A further area of hall is dedicated to space where a UK breakaway company formed in the late 1980s by ex-Rolls-Royce engineers called Reaction Engines is positioning itself for ‘The New Space Economy’ – another ruse, you might think, to get a billionaire into the upper atmosphere. And yet the Musk financed Cargo Space X Falcon 9 Rocket lifted off from Cape Canaveral on July 14th with nothing more on board than a science payload. One of the experiments involves measuring the mineral composition of dusts gathered from the most arid places on earth to be spectrographically examined in space with the object of determining how the movement of dusts on earth can affect climate, weather and vegetation.

Meanwhile, in other news, the RAF is reported to be testing ‘drone swarms’, designed to ’confuse and overwhelm the adversary. In the small print of the Aerospace Daily & Defense Report published by Aviation Week, details of military planes being sent to Eastern Congo between 2022-2032 are listed. This is the border between Congo and Rwanda. In a note to the figures, it states this is an area in which DRC accuses Rwanda of supporting the M23 insurgency. It is not a well-publicized fact in the Home Office’s statements about the attractions of Rwanda to UK asylum seekers.

Most important to a metal merchant is just the metal – the extraordinary elements that are harnessed by materials scientists, the techniques by which they are exploited, the objects they make. In our case we see ‘precision casters’ as a cornucopia of elemental application. In a directionally solidified alloy (DS) like MAR- M 247, amongst others there is 1.5% of hafnium, approx 8% of chrome, 10% of tungsten, 3% of tantalum – and then the nickel base. An element such as hafnium - today at $1600 per kg – therefore comprises close to 40% of the metal input value of all the rest. It is for this reason entities like us buy casting scrap, clean it up, and then - if we do a good enough job - sell it back to a caster ready to be re-melted.
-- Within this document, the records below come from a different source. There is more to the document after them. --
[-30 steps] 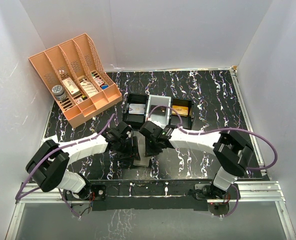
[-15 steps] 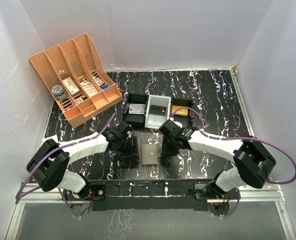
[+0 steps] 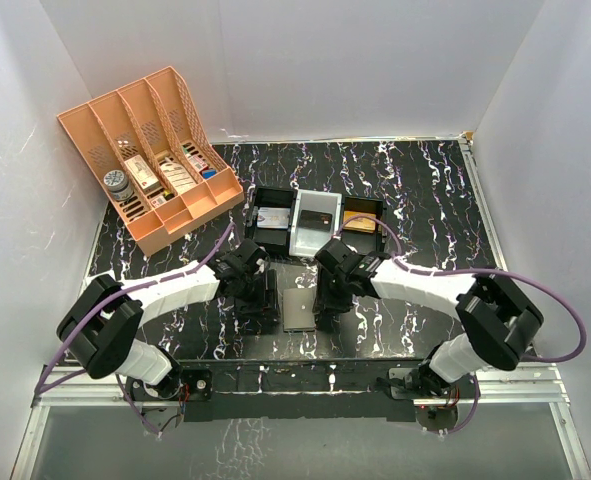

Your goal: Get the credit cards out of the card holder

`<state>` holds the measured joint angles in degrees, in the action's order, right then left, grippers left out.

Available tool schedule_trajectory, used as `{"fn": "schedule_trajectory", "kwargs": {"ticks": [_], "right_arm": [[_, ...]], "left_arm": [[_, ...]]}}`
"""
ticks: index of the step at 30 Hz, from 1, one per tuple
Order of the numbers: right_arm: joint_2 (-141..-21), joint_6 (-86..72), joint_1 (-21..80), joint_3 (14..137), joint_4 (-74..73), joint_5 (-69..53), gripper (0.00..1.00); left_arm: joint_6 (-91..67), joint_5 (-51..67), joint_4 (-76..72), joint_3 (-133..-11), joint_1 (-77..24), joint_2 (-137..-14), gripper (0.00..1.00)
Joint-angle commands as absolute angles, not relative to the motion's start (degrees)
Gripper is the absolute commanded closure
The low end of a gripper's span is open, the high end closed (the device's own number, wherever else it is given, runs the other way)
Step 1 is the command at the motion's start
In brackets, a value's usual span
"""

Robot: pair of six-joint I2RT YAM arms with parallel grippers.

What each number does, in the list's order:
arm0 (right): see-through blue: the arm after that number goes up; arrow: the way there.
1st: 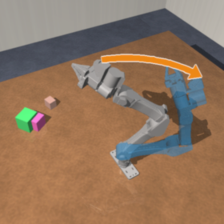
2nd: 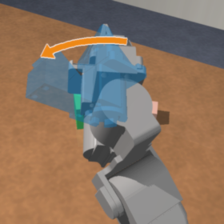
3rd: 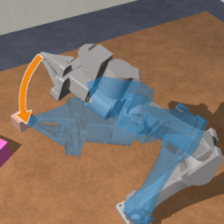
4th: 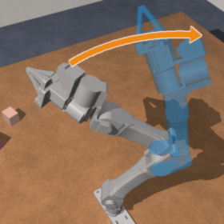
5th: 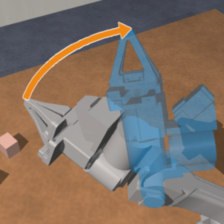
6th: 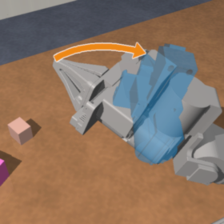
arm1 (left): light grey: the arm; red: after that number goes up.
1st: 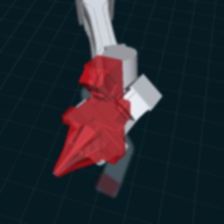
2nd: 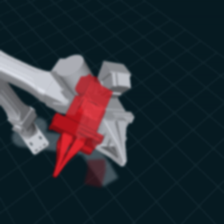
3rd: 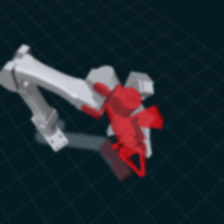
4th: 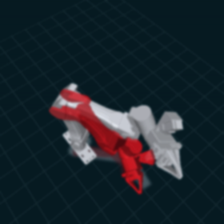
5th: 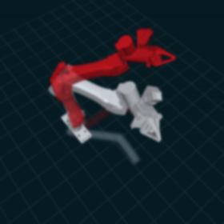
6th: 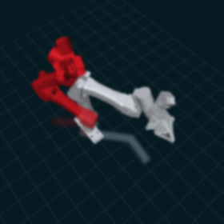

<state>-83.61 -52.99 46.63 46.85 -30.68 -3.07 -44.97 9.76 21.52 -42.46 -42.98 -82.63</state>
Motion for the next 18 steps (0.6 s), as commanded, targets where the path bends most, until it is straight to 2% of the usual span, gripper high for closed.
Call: {"fn": "schedule_trajectory", "kwargs": {"ticks": [1,5,10,16,18], "right_arm": [[-85.85,-51.48,46.24,49.36,-30.11,-1.28,0.66],[-86.94,-49.37,45.29,49.25,-32.04,1.49,0.73],[-86.66,-46.15,44.66,49.12,-27.94,-2.57,0.83],[-87.25,-44.04,44.61,49.6,-26.66,-4.54,0.93],[-86.96,-43.2,44.63,49.72,-26.63,-5.17,0.96]], "left_arm": [[-44.05,8.71,23.69,-44.08,-43.31,-82.14,0.41],[-43.78,8.15,24.12,-44.28,-43.29,-81.17,0.41],[-43.21,6.19,23.6,-44.38,-43.31,-78.73,0.4],[-44.71,0.94,23.31,-43.44,-43.24,-71.01,0.26],[-45.54,-1.32,23.8,-43.24,-43.24,-68.75,0.16]]}}
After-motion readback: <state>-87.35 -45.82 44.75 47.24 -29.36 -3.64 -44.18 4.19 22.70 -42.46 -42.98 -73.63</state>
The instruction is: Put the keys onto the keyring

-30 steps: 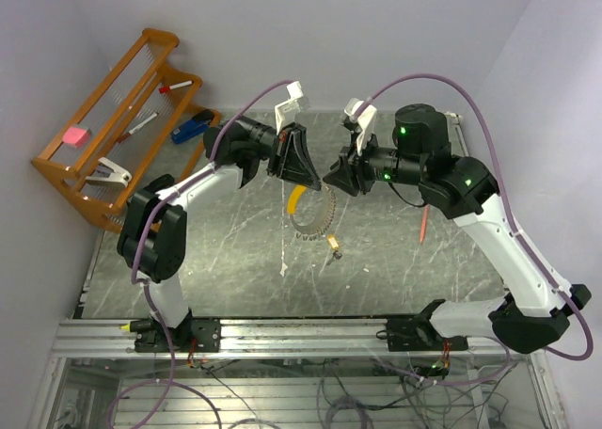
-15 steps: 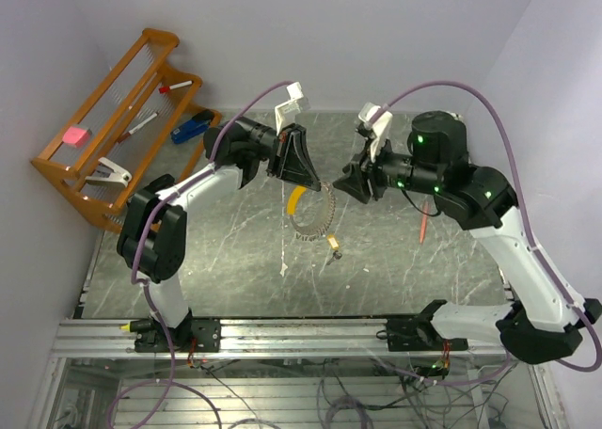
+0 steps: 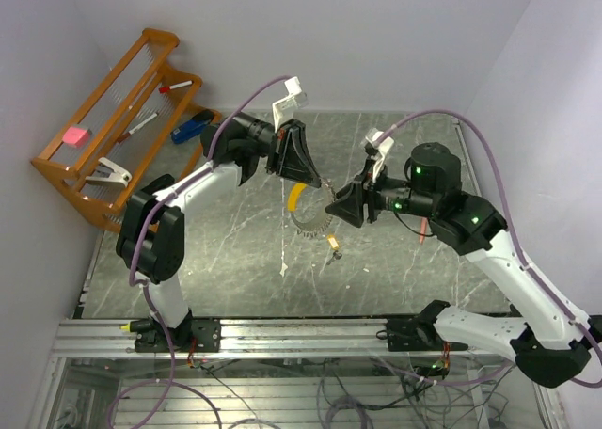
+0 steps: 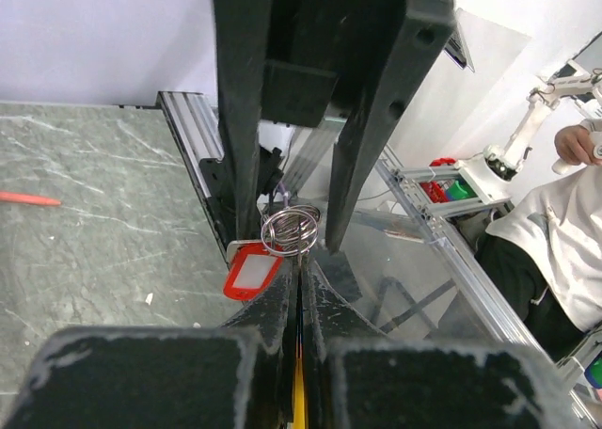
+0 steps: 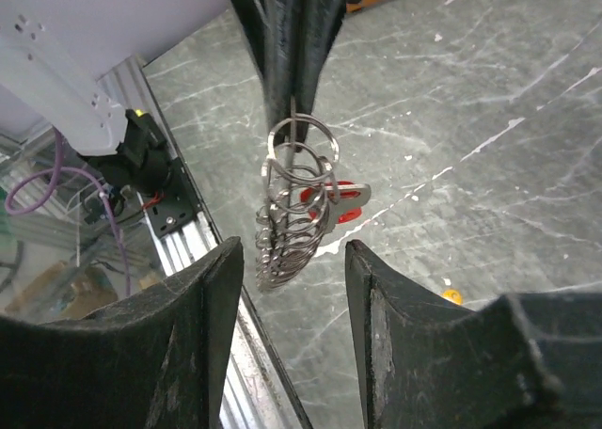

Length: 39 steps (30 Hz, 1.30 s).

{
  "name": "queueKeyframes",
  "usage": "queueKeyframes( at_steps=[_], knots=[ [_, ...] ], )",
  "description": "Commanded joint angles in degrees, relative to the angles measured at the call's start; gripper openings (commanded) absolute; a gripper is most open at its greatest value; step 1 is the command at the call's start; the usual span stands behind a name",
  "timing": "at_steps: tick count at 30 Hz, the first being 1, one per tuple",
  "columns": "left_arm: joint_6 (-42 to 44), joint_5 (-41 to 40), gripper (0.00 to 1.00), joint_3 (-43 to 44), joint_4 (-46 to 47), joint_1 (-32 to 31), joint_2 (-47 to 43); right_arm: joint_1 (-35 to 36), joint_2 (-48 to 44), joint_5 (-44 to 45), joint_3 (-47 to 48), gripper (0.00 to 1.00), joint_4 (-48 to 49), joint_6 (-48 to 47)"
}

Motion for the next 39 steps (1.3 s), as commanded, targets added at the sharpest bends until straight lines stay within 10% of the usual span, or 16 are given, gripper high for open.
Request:
queueKeyframes(
  at_steps=[1,19,29,35,39],
  knots=[
    [-10.01,-0.26,0.07,2.61,15.15,0.10,-1.35,0.10,-1.42,-0.06,-3.57,0.47,11.40,4.54],
    [-8.62,-0.88,0.07,7.42,15.13,0.08,-0.03,0.18,-0.40,-3.04,-10.81,0.32,24.95,11.66],
    [-9.47,-1.37,0.09,7.62,15.08,0.09,-0.06,0.10,-1.97,1.18,-11.87,0.00,27.88,8.14],
    [-10.63,-0.33,0.26,8.02,15.15,0.11,0.26,0.12,-1.29,4.68,-8.04,0.00,23.95,2.15],
    [-11.71,1.03,0.54,9.22,15.15,0.09,1.27,0.14,-0.32,6.84,-4.48,0.00,18.05,-4.49]
  ],
)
In this way the cost of new alloy is mitigated and a company like ours has a role in life.

At other stands we come face to face with engines that are powering the civil aero-engines of today and wonder if the super alloy grade rhenium we source, stock, and convert into super alloy grade rhenium pellets might be making up 3% or 6% in the core single crystal turbine blades; or we look at some of the amazing new developments in additive manufacturing that will reduce waste metal and forging times.

If it wasn’t for the fact that some of these items will be used in war, the whole experience might be uplifting. Instead, we’ll leave the uplift to the engines and the scrap world for us.